*Prompt*. Take the records below from their first line to the line with "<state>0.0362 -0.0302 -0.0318", and restate those lines word for word.

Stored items

┌──

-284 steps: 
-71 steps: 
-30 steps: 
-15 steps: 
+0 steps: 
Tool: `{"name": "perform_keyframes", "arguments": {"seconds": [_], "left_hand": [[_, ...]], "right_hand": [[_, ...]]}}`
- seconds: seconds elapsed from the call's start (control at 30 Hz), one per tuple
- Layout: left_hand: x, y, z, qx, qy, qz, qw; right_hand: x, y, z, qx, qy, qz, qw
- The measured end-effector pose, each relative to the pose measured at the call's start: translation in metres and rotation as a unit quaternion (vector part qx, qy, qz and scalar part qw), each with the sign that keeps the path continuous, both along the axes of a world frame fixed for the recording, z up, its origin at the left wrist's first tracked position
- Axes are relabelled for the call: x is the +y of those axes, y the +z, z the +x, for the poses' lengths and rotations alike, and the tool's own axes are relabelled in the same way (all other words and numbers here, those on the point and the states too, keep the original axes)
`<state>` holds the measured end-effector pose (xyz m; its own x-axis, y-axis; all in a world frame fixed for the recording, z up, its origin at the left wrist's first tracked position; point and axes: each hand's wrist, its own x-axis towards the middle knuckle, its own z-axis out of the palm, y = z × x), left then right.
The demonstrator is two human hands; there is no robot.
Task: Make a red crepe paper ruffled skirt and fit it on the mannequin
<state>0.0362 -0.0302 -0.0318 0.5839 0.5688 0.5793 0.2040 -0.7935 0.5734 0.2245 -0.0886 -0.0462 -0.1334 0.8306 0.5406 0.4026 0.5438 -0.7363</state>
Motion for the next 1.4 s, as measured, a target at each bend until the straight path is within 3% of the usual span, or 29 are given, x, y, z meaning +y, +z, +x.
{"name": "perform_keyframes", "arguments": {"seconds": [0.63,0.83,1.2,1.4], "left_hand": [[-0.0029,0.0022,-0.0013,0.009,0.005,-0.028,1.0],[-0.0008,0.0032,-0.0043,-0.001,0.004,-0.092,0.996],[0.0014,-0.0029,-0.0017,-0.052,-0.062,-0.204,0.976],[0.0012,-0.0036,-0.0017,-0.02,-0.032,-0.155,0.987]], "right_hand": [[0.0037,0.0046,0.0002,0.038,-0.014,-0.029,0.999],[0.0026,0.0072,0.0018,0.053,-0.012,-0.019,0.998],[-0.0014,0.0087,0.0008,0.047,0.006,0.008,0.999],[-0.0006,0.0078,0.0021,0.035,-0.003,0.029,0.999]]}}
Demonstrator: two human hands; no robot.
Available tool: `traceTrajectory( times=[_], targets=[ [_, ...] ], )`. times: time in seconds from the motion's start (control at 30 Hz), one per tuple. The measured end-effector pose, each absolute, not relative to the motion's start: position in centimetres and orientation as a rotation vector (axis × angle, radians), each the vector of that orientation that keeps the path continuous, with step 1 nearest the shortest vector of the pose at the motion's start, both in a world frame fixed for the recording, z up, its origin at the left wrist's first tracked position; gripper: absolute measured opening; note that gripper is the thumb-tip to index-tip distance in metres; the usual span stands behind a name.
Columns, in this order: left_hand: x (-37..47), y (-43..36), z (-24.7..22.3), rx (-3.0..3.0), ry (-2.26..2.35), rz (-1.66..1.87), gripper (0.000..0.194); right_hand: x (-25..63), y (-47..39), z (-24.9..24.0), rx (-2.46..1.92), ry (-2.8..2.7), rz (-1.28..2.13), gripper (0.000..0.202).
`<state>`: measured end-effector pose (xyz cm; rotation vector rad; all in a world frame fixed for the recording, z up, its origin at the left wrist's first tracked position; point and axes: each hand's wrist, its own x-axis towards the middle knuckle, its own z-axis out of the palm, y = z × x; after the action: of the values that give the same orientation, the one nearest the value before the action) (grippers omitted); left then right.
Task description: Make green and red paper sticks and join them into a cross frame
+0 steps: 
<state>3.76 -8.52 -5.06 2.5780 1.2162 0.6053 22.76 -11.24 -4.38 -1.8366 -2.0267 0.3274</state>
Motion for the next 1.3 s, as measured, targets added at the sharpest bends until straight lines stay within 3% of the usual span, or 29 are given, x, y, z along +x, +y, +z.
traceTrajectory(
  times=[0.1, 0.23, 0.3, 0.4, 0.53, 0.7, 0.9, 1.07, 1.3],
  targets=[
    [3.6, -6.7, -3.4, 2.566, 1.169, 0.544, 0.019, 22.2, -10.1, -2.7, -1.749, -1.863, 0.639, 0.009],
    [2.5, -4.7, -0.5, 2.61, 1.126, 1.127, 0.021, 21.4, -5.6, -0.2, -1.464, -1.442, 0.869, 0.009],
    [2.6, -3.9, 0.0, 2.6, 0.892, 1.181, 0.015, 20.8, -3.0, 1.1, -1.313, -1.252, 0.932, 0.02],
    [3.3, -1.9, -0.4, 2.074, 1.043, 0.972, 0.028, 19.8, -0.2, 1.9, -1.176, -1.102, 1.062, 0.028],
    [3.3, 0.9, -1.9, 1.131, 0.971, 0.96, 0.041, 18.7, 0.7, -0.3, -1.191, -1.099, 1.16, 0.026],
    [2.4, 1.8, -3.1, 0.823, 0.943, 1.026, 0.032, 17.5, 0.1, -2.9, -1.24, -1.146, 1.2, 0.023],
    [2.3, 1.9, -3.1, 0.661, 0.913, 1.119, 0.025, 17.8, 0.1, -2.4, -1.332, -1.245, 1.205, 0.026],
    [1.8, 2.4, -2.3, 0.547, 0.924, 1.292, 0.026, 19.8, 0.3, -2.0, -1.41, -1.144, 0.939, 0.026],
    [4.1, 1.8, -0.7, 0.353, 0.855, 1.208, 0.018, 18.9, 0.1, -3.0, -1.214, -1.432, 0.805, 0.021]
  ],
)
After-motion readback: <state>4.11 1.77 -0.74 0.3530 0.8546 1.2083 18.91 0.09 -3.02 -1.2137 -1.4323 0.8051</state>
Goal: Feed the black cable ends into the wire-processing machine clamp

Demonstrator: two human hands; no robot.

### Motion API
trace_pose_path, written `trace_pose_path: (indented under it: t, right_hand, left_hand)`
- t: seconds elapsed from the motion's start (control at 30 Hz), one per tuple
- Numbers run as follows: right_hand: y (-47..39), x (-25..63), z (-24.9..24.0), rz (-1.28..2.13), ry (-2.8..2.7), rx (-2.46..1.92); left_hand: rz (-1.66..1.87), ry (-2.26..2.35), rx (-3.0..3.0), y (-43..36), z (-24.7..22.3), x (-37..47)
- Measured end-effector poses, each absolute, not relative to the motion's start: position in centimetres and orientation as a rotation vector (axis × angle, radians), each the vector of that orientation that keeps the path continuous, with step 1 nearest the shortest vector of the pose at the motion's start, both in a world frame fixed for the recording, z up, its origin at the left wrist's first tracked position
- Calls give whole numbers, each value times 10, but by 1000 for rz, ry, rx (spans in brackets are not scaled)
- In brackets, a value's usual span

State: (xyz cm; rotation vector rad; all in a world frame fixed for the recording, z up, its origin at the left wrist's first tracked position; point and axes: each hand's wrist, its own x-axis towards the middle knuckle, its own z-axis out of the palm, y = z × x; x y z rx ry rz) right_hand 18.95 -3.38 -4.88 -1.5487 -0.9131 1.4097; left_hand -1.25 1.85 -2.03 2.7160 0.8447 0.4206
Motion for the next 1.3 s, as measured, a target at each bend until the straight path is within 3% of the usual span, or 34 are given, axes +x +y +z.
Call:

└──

*Output*.
-284 steps: 
-71 steps: 
-30 steps: 
-15 steps: 
+0 steps: 
Tool: `{"name": "perform_keyframes", "arguments": {"seconds": [_], "left_hand": [[_, ...]], "right_hand": [[_, ...]]}}`
- seconds: seconds elapsed from the call's start (control at 30 Hz), one per tuple
- Layout: left_hand: x, y, z, qx, qy, qz, qw; right_hand: x, y, z, qx, qy, qz, qw
- The measured end-effector pose, each relative to the pose measured at the call's start: translation in metres and rotation as a unit quaternion (vector part qx, qy, qz and scalar part qw), each with the sign that keeps the path continuous, both along the axes of a world frame fixed for the recording, z up, its origin at the left wrist's first tracked position
- Axes are relabelled for the call: x is the +y of those axes, y the +z, z the +x, for the poses' lengths and rotations alike, and the tool's own axes are relabelled in the same way (all other words and numbers here, those on the point and the states too, keep the original axes)
`<state>` holds the measured end-effector pose (xyz m; its own x-axis, y-axis; all in a world frame fixed for the recording, z up, its origin at the left wrist's first tracked position; point and axes: each hand's wrist, its own x-axis towards the middle knuckle, its own z-axis out of the palm, y = z × x), left then right.
The demonstrator is two human hands; there is no robot.
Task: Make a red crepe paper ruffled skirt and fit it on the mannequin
<state>0.0362 -0.0302 -0.0318 0.5839 0.5688 0.5793 0.2040 -0.7935 0.5734 0.2245 -0.0886 -0.0462 -0.1334 0.8306 0.5406 0.4026 0.5438 -0.7363</state>

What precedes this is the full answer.